### What is expected
The range to repeat runs from the line with "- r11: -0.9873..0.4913" to the last line below, both ends included; give it exactly and without pictures.

### Recorded data
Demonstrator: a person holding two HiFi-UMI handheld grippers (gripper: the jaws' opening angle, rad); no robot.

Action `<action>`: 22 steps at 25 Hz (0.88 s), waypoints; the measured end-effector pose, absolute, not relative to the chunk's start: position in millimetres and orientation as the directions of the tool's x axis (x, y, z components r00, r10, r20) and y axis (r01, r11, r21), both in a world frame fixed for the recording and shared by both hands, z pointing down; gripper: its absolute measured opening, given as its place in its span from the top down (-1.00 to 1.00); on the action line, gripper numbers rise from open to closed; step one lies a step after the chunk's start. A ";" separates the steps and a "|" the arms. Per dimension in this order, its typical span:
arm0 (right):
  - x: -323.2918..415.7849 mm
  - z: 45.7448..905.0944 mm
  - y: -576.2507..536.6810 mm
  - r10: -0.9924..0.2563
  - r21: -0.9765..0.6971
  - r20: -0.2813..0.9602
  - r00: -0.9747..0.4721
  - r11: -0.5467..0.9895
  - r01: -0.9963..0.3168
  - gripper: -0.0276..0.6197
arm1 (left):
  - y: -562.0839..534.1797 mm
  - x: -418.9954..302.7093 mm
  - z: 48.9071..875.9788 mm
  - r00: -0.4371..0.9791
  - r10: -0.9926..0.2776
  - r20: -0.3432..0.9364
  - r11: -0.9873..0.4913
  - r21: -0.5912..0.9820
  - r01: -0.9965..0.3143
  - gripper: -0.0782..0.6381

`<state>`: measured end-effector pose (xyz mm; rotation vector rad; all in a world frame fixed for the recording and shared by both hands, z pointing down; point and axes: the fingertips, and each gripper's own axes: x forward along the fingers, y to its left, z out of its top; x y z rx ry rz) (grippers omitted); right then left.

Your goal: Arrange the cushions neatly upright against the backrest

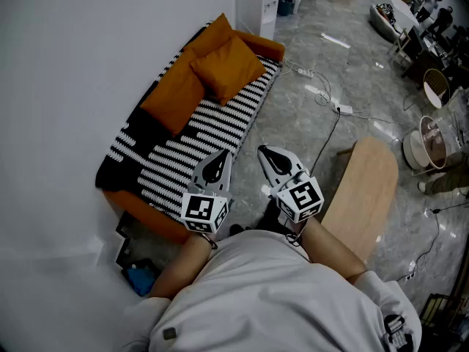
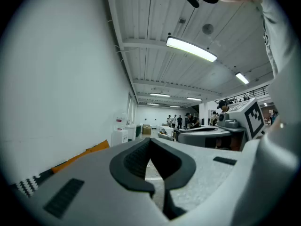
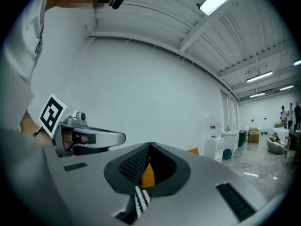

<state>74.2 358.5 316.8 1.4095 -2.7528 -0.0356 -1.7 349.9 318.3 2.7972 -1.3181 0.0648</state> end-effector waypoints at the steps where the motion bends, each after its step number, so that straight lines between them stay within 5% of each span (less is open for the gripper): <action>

### Answer box
  - r11: -0.9873..0.4913
  - r21: -0.5912..0.9820
  - r01: -0.9965..0.3143
  - gripper: -0.0782..0.6381

`<state>`: measured end-effector pose (xyz mm; rotation vector rad; all in a world frame fixed for the recording and shared by both hands, z pointing down; point and axes: the fingertips, and each gripper's own axes: x forward along the fingers, y to its left, z out of its top; x y z rx ry rz) (grippers omitted); right then left.

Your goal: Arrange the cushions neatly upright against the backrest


<state>74.2 358.5 316.8 1.4095 -2.7528 -0.0356 -1.7 349.9 318.3 2.7972 -1.3181 0.0648</state> end-effector waypoints at the steps where the motion bends, each after its step number, so that straight lines between them stay within 5% of each span (less is open for the gripper): <action>

No further work is required for this exercise.